How pattern matching works

How pattern matching works

The followings describe how patterns work. This information applies to program patterns and message patterns alike, even though message patterns are used to illustrate the procedure.

Patterns can consist of literals (keywords, or rather, keycharacters) and pattern parsers. Pattern parsers attempt to parse a sequence of characters according to certain rules.

When a new message arrives, AxoSyslog attempts to classify it using the pattern database. The available patterns are organized alphabetically into a tree, and AxoSyslog inspects the message character-by-character, starting from the beginning. This approach ensures that only a small subset of the rules must be evaluated at any given step, resulting in high processing speed. Note that the speed of classifying messages is practically independent from the total number of rules.
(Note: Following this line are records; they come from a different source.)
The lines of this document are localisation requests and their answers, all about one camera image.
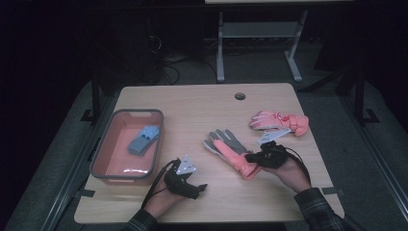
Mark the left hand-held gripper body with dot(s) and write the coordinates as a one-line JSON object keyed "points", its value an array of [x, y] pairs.
{"points": [[178, 184]]}

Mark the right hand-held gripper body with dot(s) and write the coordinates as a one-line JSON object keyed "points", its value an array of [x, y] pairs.
{"points": [[272, 157]]}

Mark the pink glove with grey palm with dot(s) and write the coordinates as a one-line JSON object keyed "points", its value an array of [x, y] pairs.
{"points": [[231, 150]]}

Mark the dotted blue grey knit glove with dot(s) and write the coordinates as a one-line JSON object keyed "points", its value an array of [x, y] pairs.
{"points": [[148, 132]]}

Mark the pink basin with grey rim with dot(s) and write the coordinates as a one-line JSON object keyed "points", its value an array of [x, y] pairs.
{"points": [[128, 147]]}

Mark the person's left hand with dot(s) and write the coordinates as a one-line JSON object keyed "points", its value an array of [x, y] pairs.
{"points": [[162, 202]]}

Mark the person's right hand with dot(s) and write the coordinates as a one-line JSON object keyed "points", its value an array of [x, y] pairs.
{"points": [[292, 176]]}

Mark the pink padded ski glove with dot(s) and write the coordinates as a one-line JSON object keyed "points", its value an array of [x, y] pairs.
{"points": [[279, 121]]}

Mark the black tape strip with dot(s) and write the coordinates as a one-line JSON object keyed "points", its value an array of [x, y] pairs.
{"points": [[333, 191], [84, 193]]}

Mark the aluminium floor rail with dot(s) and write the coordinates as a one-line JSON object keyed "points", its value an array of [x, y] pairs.
{"points": [[381, 166], [73, 166]]}

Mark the black stand post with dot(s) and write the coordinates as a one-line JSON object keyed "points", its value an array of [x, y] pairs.
{"points": [[95, 96], [360, 96]]}

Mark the grey metal table frame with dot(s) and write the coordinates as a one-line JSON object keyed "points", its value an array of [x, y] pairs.
{"points": [[260, 29]]}
For example, if the message begins with the Apple string, only patterns beginning with the character A are considered. In the next step, AxoSyslog selects the patterns that start with Ap, and so on, until there is no more specific pattern left. The AxoSyslog application has a strong preference for rules that match the input string completely.

Note that literal matches take precedence over pattern parser matches: if at a step there is a pattern that matches the next character with a literal, and another pattern that would match it with a parser, the pattern with the literal match is selected. Using the previous example, if at the third step there is the literal pattern Apport and a pattern parser Ap@STRING@, the Apport pattern is matched. If the literal does not match the incoming string (for example, Apple), AxoSyslog attempts to match the pattern with the parser. However, if there are two or more parsers on the same level, only the first one will be applied, even if it does not perfectly match the message.

If there are two parsers at the same level (for example, Ap@STRING@ and Ap@QSTRING@), it is random which pattern is applied (technically, the one that is loaded first). However, if the selected parser cannot parse at least one character of the message, the other parser is used. But having two different parsers at the same level is extremely rare, so the impact of this limitation is much less than it appears.